- **TASK**
Under this line are the records; write out word for word the part that begins at the line containing "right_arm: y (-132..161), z" and ends at the line containing "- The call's", and no more.

(Data items)
*****
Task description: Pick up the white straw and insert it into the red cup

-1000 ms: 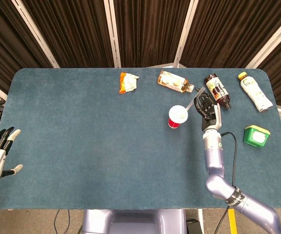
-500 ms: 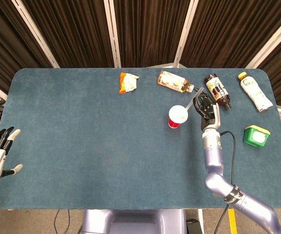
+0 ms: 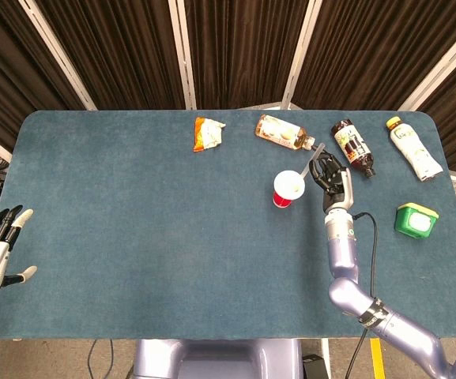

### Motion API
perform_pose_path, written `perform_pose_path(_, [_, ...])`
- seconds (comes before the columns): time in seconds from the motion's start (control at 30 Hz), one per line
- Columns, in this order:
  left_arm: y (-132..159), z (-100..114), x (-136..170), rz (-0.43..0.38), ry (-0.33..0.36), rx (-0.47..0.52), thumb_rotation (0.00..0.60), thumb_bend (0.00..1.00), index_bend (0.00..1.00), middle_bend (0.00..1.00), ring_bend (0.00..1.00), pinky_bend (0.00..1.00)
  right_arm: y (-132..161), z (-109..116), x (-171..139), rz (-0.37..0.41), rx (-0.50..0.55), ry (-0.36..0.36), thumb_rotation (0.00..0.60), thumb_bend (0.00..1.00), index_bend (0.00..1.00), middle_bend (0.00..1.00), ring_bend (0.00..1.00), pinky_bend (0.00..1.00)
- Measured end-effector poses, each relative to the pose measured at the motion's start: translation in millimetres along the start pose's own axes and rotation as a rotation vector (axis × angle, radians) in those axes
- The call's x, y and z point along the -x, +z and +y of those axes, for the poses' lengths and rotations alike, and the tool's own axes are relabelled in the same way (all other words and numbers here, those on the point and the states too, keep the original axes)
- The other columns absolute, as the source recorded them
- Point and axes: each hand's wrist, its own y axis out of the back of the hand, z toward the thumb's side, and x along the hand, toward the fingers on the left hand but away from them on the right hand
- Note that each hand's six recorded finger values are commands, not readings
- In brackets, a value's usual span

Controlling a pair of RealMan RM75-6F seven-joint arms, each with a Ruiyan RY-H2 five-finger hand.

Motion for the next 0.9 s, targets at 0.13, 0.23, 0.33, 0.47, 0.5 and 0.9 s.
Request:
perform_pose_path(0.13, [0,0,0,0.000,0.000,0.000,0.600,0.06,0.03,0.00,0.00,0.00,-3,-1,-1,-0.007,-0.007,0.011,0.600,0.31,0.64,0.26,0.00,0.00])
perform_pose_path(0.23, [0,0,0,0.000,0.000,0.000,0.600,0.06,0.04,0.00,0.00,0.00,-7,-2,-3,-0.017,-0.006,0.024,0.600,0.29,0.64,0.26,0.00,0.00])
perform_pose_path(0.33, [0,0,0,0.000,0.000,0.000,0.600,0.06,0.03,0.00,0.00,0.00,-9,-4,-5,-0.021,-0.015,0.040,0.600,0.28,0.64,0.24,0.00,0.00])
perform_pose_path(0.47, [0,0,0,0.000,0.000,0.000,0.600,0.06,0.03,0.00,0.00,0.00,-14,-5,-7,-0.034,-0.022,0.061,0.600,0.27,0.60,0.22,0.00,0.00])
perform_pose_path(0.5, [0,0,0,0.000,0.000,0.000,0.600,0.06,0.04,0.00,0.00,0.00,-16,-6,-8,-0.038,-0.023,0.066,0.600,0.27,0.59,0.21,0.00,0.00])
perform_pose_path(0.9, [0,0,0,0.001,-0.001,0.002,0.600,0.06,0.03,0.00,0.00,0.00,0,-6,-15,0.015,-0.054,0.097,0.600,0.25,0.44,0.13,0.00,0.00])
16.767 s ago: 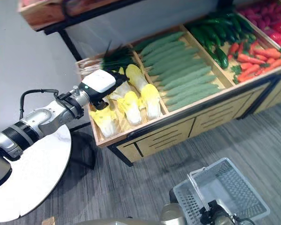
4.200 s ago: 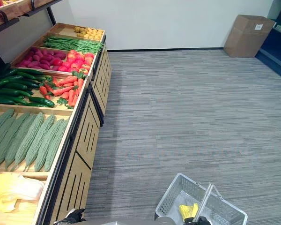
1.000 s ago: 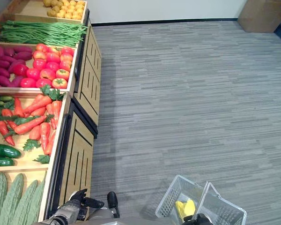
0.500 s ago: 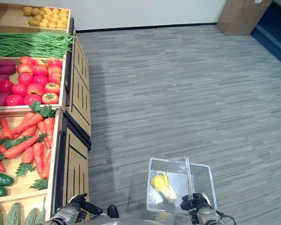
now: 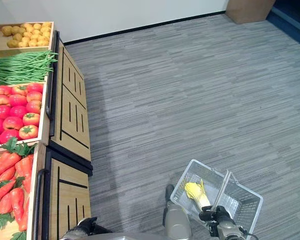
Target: Get the vegetables into the basket
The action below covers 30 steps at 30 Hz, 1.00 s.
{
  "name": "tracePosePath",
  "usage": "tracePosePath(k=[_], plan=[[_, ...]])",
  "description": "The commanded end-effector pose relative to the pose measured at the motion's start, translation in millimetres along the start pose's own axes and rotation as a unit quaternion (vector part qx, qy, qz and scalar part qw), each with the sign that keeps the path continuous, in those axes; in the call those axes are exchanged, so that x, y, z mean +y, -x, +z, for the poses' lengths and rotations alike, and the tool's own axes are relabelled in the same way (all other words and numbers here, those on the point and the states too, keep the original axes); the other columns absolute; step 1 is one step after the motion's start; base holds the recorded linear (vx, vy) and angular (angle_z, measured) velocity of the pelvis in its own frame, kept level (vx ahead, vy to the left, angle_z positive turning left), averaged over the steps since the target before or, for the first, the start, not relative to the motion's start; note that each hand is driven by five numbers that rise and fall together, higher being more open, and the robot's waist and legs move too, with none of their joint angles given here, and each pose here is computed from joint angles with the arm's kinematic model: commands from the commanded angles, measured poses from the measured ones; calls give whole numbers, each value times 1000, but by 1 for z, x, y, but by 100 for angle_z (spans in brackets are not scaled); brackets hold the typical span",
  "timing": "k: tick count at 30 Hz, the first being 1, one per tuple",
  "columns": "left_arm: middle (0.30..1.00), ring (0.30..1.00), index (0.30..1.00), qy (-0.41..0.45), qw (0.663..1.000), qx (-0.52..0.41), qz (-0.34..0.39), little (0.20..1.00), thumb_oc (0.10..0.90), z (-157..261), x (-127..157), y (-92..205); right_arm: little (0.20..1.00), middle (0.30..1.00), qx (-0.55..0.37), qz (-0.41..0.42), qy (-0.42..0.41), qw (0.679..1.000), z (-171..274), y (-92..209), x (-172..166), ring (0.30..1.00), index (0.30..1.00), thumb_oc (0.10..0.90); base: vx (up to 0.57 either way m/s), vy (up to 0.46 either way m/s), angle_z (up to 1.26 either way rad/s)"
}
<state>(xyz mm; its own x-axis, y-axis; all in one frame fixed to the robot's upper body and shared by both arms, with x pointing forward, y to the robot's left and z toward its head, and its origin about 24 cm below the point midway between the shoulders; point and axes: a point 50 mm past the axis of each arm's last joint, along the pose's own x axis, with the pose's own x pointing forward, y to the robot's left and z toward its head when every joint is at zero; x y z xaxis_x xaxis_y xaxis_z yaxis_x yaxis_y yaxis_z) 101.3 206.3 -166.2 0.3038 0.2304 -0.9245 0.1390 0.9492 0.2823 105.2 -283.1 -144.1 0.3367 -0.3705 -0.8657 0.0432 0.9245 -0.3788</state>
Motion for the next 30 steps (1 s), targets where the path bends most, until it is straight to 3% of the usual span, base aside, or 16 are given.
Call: tracePosePath(k=[1,16,30], plan=[[1000,1000,1000,-26,999,12,27,1000,900,-7,17,-1,300,300,58,-13,48,997,-40,5,-10,300,300,400,291,-158,34],[1000,1000,1000,-7,1000,-19,19,1000,900,16,10,-1,300,300,71,-23,51,996,-47,7,-25,300,300,400,257,-202,15],[1000,1000,1000,5,999,21,25,1000,900,-15,9,1,300,300,59,-12,99,993,-41,6,-19,300,300,400,323,106,-30]])
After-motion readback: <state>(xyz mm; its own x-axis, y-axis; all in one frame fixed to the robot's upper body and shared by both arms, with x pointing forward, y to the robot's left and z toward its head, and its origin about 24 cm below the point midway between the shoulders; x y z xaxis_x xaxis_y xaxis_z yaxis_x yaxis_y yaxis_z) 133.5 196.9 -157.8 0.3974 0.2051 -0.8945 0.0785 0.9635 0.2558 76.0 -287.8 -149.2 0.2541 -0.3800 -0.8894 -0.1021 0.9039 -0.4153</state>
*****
- **RESULT OF THE TASK**
  right_arm: y (-132..161), z (-109..116), x (-171..139), rz (-0.37..0.41), rx (-0.50..0.55), ry (-0.36..0.36), thumb_rotation (0.00..0.60), thumb_bend (0.00..1.00), index_bend (0.00..1.00), middle_bend (0.00..1.00), ring_bend (0.00..1.00), pinky_bend (0.00..1.00)
- Measured end-effector poses, each relative to the pose measured at the motion's start: translation in millimetres along the start pose's own axes and rotation as a rotation vector (axis × angle, radians) in those axes
- The call's x, y and z point along the -x, +z and +y of those axes, for the poses' lengths and rotations alike, and the tool's own axes are relabelled in the same way (all other words and numbers here, those on the point and the states too, keep the original axes)

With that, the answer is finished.